De acuerdo con Bondi, Maduro enfrenta cargos por conspiración de narcoterrorismo, conspiración para la importación de cocaína, posesión de ametralladoras y dispositivos destructivos, así como conspiración para poseer armas automáticas y artefactos destructivos contra Estados Unidos. Las acusaciones forman parte de un proceso penal federal que será ventilado ante tribunales estadounidenses.

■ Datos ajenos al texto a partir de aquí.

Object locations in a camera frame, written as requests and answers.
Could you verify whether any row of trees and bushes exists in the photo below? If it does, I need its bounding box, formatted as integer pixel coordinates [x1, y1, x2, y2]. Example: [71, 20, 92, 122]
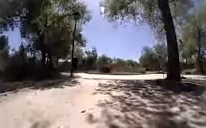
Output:
[80, 46, 169, 75]

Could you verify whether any dark lamp pole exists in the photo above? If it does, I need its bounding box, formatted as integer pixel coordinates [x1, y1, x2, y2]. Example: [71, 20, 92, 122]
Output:
[69, 12, 82, 78]

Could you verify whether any group of shady trees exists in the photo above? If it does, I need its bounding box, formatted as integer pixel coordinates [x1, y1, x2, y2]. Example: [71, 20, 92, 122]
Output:
[0, 0, 92, 86]

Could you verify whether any pale sandy gravel path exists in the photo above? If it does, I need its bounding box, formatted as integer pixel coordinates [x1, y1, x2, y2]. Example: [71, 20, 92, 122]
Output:
[0, 72, 206, 128]

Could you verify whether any large thick-trunked tree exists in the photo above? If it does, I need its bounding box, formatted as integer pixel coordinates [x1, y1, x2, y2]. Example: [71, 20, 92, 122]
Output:
[100, 0, 196, 82]

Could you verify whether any slender green tree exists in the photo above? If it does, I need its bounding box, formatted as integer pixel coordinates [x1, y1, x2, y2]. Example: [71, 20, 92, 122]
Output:
[182, 3, 206, 75]

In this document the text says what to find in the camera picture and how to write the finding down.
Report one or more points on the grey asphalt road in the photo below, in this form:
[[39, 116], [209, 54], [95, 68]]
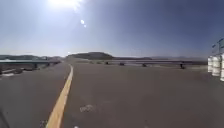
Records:
[[133, 96]]

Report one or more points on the metal guardrail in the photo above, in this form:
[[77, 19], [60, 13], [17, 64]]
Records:
[[150, 61], [26, 62]]

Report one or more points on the row of white barrels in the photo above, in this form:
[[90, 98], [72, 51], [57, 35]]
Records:
[[216, 65]]

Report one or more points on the dark hill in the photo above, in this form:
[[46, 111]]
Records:
[[90, 55]]

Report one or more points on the distant low hills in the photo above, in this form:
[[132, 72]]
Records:
[[23, 57]]

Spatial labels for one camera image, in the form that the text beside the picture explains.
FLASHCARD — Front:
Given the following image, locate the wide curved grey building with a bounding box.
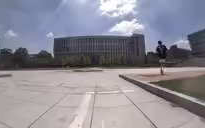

La fiscal general señaló que ambos acusados “enfrentarán pronto todo el peso de la justicia estadounidense, en suelo estadounidense y ante cortes estadounidenses”, subrayando la determinación del gobierno de su país para exigir responsabilidades por delitos que, afirmó, afectan directamente a la seguridad nacional de Estados Unidos.
Bondi agradeció públicamente al presidente Donald Trump por “tener el valor de exigir rendición de cuentas en nombre del pueblo estadounidense”, así como a las fuerzas militares de su país, a quienes reconoció por llevar a cabo lo que calificó como “una misión increíble y altamente exitosa” para la captura de los dos presuntos narcotraficantes internacionales.
Las declaraciones se producen en medio de una fuerte escalada de tensiones diplomáticas y políticas en torno a Venezuela, y anticipan un proceso judicial de alto impacto internacional en cortes federales de Estados Unidos.